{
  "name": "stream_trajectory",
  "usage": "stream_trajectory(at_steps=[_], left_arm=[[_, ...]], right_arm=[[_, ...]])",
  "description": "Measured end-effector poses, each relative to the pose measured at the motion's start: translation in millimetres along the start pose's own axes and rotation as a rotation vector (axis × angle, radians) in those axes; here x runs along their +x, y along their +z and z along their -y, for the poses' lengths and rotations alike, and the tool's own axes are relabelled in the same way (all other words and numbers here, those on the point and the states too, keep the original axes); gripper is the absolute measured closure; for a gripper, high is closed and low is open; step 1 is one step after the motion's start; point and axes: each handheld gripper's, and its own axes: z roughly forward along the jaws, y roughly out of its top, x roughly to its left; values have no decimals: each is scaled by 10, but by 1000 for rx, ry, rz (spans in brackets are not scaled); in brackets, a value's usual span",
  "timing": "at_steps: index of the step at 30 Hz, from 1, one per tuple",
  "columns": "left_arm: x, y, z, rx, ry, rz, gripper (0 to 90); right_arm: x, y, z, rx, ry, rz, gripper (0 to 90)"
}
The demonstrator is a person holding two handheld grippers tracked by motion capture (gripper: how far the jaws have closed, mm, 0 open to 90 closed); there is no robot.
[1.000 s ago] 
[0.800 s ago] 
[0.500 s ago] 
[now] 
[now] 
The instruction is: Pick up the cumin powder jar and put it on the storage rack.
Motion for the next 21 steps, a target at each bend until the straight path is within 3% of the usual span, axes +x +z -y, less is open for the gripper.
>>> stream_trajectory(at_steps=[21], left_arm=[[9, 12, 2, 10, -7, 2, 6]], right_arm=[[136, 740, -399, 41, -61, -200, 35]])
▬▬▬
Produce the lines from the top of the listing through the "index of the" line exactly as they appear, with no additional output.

{
  "name": "stream_trajectory",
  "usage": "stream_trajectory(at_steps=[_], left_arm=[[_, ...]], right_arm=[[_, ...]])",
  "description": "Measured end-effector poses, each relative to the pose measured at the motion's start: translation in millimetres along the start pose's own axes and rotation as a rotation vector (axis × angle, radians) in those axes; here x runs along their +x, y along their +z and z along their -y, for the poses' lengths and rotations alike, and the tool's own axes are relabelled in the same way (all other words and numbers here, those on the point and the states too, keep the original axes); gripper is the absolute measured closure; for a gripper, high is closed and low is open; step 1 is one step after the motion's start; point and axes: each handheld gripper's, and its own axes: z roughly forward along the jaws, y roughly out of its top, x roughly to its left; values have no decimals: each is scaled by 10, but by 1000 for rx, ry, rz (spans in brackets are not scaled); in brackets, a value's usual span",
  "timing": "at_steps: index of the step at 30 Hz, from 1, one per tuple",

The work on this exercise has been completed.